April - I went to see the reproductive endocrinologist in Iowa City this month. I asked him for a better fix to the PCOS and he actually offered to do a complete hysterectomy. I have considered this in the past but shied away due to the major surgery aspect. Additionally, I have enough menopausal symptoms already, I didn't really want more. It is something I have continued to think about and pray about.
May - Steve's grandmother passed away this month. He dealt well with this, though she was last of his biological grandparents who was still living. Her husband is doing well though and we hope that Grandpa Jim will be around for many years. Millie was buried in the National Cemetery. This month continued with back pain and digestive issues.
June - Due to the continuing health issues, I had to have a lumbar MRI and x-ray to determine if there was an MS reason for the problems that I had been experiencing. Fortunately and unfortunately nothing was found. This was good for my MS but it was later determined that a 5mm kidney stone was the cause of the pain and problems. I ended up suffering from the stone and resulting infections for about three weeks. I went to the emergency room at least four times during this period because of the pain and other effects of the stone. I don't know if I ever passed it or if it is in my bladder just waiting to cause some more pain.
July - I turned 30 years old in July and while this was a little nerve racking, it was compounded by the ongoing health concerns that just wouldn't give up. I had a great birthday however and got to see fireworks on my birthday in Carthage with Steve and Eric. My step-sister also got married this month and the wedding and reception were both beautiful and fun.
August - I fell down our stairs at the beginning of the month and broke the big toe on my left foot. It is the first bone I have ever broken. But after falling down 13 steps, I figured that only breaking a toe was pretty good business. It hurt very bad and I ended up having to wear a boot to stabilize it for six weeks. Also this month, my grandpa Jack died. It seems like he had been gone many years due to the dementia that changed his personality so much. But he was always loving and funny, even to the end. He will be very missed. He was buried in National Cemetery as well and actually right next to Steve's grandmother.

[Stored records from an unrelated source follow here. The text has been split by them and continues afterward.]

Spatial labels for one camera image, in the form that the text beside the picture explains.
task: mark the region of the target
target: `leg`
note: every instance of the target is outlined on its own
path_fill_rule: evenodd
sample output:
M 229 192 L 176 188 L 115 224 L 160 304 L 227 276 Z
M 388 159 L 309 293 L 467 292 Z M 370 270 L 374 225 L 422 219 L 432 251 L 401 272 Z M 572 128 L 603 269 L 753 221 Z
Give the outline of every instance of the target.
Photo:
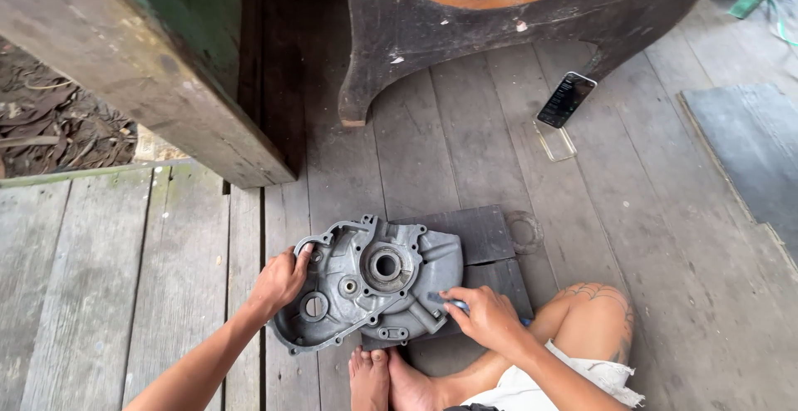
M 352 411 L 388 411 L 388 355 L 364 352 L 359 345 L 349 361 Z
M 529 331 L 541 344 L 553 339 L 569 357 L 626 364 L 632 324 L 631 305 L 620 291 L 599 283 L 580 283 L 560 291 L 541 307 Z M 391 404 L 396 411 L 440 411 L 457 406 L 493 389 L 511 365 L 488 351 L 460 373 L 430 378 L 392 350 L 388 361 Z

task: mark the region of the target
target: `phone screen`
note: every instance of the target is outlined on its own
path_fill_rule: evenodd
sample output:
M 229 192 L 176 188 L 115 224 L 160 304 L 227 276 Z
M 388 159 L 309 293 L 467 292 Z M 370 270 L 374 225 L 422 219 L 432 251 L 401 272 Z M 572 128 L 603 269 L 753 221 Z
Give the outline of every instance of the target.
M 538 114 L 538 120 L 557 129 L 562 128 L 595 86 L 595 81 L 569 72 Z

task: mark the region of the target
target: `wooden beam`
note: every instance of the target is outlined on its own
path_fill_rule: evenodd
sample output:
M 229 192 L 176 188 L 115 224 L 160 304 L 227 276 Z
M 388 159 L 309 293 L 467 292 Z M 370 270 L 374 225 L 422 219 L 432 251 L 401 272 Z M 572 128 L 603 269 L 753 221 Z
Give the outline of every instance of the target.
M 0 0 L 0 33 L 242 188 L 293 182 L 283 156 L 147 0 Z

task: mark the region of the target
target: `bearing hole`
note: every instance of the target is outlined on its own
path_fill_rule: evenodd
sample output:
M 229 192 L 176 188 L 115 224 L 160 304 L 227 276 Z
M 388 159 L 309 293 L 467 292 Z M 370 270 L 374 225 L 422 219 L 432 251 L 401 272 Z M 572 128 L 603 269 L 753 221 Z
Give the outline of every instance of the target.
M 383 255 L 377 259 L 377 272 L 384 276 L 389 276 L 390 274 L 396 272 L 397 263 L 394 261 L 393 258 L 389 257 L 388 255 Z
M 316 317 L 322 314 L 322 307 L 322 299 L 314 297 L 305 304 L 305 311 L 309 316 Z

September - This was the month of our 5th Anniversary and FINALLY our honeymoon! We spent three nights and four days in Eureka Springs, Arkansas at a bed and breakfast. We got to see a large cat sanctuary, a drive-through zoo, a cave, lots of shopping, and have lots of fun. It was a great time and both of use really enjoyed the time we spent together during the trip. I did still have to have the boot on and the constant rain made it difficult to walk at times. But it ended up being a great trip to remember and a great way to celebrate our anniversary.
October - We found out when we got back from our vacation that Steve would be laid off from his job. So October was a month of stressing out and worrying about Christmas coming and all the money that we would not have to pay bills and buy Christmas presents. I also continued to have digestive problems and was missing, it seemed, at least one day every pay period of work.

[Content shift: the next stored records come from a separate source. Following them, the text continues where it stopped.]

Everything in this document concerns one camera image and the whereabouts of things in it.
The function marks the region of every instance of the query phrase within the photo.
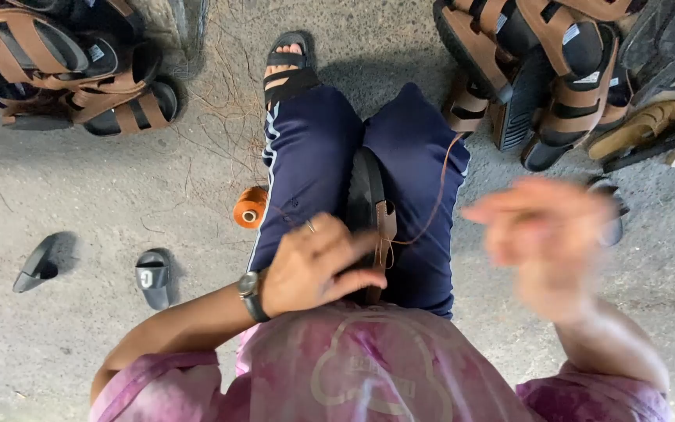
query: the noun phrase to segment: hand
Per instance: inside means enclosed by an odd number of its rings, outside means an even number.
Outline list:
[[[353,235],[339,219],[324,213],[310,221],[314,232],[304,225],[283,236],[263,274],[262,308],[270,318],[316,308],[364,287],[387,287],[385,276],[373,270],[336,276],[373,251],[379,234]]]
[[[463,216],[487,226],[485,248],[494,264],[517,266],[515,290],[542,318],[571,323],[593,311],[590,275],[598,235],[615,208],[598,194],[567,182],[525,177],[484,196]]]

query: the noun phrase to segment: watch strap
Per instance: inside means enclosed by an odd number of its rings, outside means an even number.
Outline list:
[[[270,317],[267,316],[265,311],[262,309],[262,301],[259,300],[258,294],[248,294],[241,298],[244,301],[244,306],[246,306],[249,315],[254,321],[257,322],[267,322],[270,321]]]

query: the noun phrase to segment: wristwatch
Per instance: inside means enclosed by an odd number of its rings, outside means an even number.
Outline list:
[[[249,271],[242,275],[239,282],[236,283],[236,288],[239,289],[239,297],[254,321],[270,321],[270,317],[262,309],[262,301],[259,299],[259,273],[257,271]]]

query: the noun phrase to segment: sandal label
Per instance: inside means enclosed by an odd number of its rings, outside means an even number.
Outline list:
[[[496,20],[496,33],[502,30],[502,26],[507,23],[507,16],[504,14],[499,14],[499,19]]]
[[[580,80],[576,80],[573,83],[595,83],[598,81],[598,76],[600,76],[600,74],[601,72],[595,71]]]
[[[88,49],[88,54],[90,55],[90,61],[95,63],[100,60],[101,57],[106,55],[98,45],[93,44],[92,47]]]
[[[566,45],[568,42],[572,40],[572,38],[576,37],[577,35],[580,34],[580,29],[577,27],[576,23],[573,23],[572,26],[567,29],[567,32],[564,33],[564,38],[562,39],[562,45]]]

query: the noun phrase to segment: concrete floor
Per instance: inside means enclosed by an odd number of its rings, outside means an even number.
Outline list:
[[[408,80],[441,104],[454,65],[429,5],[379,5],[217,2],[209,15],[206,71],[189,84],[187,112],[173,128],[114,139],[79,128],[0,129],[0,420],[85,420],[100,362],[152,314],[132,274],[143,250],[173,251],[181,300],[239,277],[254,232],[234,225],[230,209],[245,187],[262,181],[259,82],[277,34],[312,31],[320,75],[343,89],[362,116]],[[519,152],[498,152],[490,130],[484,124],[467,142],[473,161],[459,204],[524,174]],[[577,151],[549,175],[584,181],[597,173]],[[603,293],[657,341],[670,367],[675,411],[675,169],[654,160],[615,179],[632,213],[624,240],[606,261]],[[59,231],[79,239],[65,264],[73,269],[33,291],[12,293],[25,256]],[[481,227],[456,221],[455,324],[512,384],[553,374],[563,361],[556,336],[512,298],[511,274],[489,266],[481,234]],[[233,351],[232,343],[220,348],[227,383]]]

November - This was the month of medical tests. I had a follow-up MRI of my brain and a base-line MRI of my cervical and thoracic spinal cord. No new lesions were found on my brain and one active lesion was found on the cervical area of my spinal cord. No treatments were completed due to my upcoming surgery. The surgery was scheduled after the doctor finally ordered a gallbladder functioning test and it was realized that my gallbladder was only functioning at 7% and was causing all the digestive issues that I had been having for THREE years. This was also the last month that my husband was employed and he was laid off right before Thanksgiving, though given a very nice severance package.

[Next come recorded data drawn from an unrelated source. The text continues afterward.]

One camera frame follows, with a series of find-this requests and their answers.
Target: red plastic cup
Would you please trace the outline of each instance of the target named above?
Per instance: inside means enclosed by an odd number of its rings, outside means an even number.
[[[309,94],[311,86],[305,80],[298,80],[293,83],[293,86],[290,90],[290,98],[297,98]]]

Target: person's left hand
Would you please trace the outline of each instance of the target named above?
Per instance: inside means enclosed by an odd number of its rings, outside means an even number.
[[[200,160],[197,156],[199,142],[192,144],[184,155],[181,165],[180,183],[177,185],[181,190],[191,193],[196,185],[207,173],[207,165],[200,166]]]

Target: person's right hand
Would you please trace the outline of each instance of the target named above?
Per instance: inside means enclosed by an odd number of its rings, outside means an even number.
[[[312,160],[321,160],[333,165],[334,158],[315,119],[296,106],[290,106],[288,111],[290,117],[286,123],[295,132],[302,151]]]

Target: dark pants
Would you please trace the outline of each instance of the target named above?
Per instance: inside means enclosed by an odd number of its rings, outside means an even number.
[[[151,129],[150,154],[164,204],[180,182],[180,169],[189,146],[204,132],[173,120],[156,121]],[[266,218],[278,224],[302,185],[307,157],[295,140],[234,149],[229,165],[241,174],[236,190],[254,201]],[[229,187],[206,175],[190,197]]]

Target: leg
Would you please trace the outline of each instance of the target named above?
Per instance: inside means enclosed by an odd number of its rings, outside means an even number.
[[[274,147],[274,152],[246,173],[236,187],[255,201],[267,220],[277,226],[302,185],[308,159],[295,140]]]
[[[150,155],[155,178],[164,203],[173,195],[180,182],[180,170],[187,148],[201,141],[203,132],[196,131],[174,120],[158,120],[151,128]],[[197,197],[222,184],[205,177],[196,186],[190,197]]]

December - I had my gallbladder out on December 7th, a Tuesday. The following day I ran a fever of about 101F all day until it finally went away. Then the next day, I continually threw up and had to go back to a clear liquid diet. Then the next day my poor digestive system revolted. It was not fun. But after dealing with all that, getting the staples out and healing up, I am feeling better now than I have in a long long time. I still have to be careful of some foods but overall, I am much better. At the end of the month, my husband interview and was offered a new job with a new company. God has certainly provided for us!
So, a pretty rough and tough year but ended on a high note with me feeling better and Steve getting a new job which he seems to like.
February - My grandpa Dale died on February 24th after dealing with congestive heart failure for many years. He contracted pneumonia and his body was just not able to fight it off. I went to see him on his last day and though he was not awake at any point, I hope he heard me tell him that I loved him and that it would be okay if he needed to go. I miss him terribly, to this day. I officiated the funeral because I could not deal with the idea of some stranger trying to eulogize a man he/she had never met. It was not an easy task but so incredibly rewarding to honor him this way.
March - I changed my MS medication to Copaxone instead of Rebif. This meant taking a daily shot instead of a shot three times a week. However, the difference in fatigue and general feelings of malaise improved dramatically. I continued to experience health concerns including frequent digestive problems that I suspected were gallbladder related. It's easy for the doc to just chalk it up to the MS though so it's hard to tell what is actually going on.
April - I went to see the reproductive endocrinologist in Iowa City this month. I asked him for a better fix to the PCOS and he actually offered to do a complete hysterectomy. I have considered this in the past but shied away due to the major surgery aspect. Additionally, I have enough menopausal symptoms already, I didn't really want more. It is something I have continued to think about and pray about.
May - Steve's grandmother passed away this month. He dealt well with this, though she was last of his biological grandparents who was still living. Her husband is doing well though and we hope that Grandpa Jim will be around for many years. Millie was buried in the National Cemetery. This month continued with back pain and digestive issues.
June - Due to the continuing health issues, I had to have a lumbar MRI and x-ray to determine if there was an MS reason for the problems that I had been experiencing. Fortunately and unfortunately nothing was found. This was good for my MS but it was later determined that a 5mm kidney stone was the cause of the pain and problems. I ended up suffering from the stone and resulting infections for about three weeks. I went to the emergency room at least four times during this period because of the pain and other effects of the stone. I don't know if I ever passed it or if it is in my bladder just waiting to cause some more pain.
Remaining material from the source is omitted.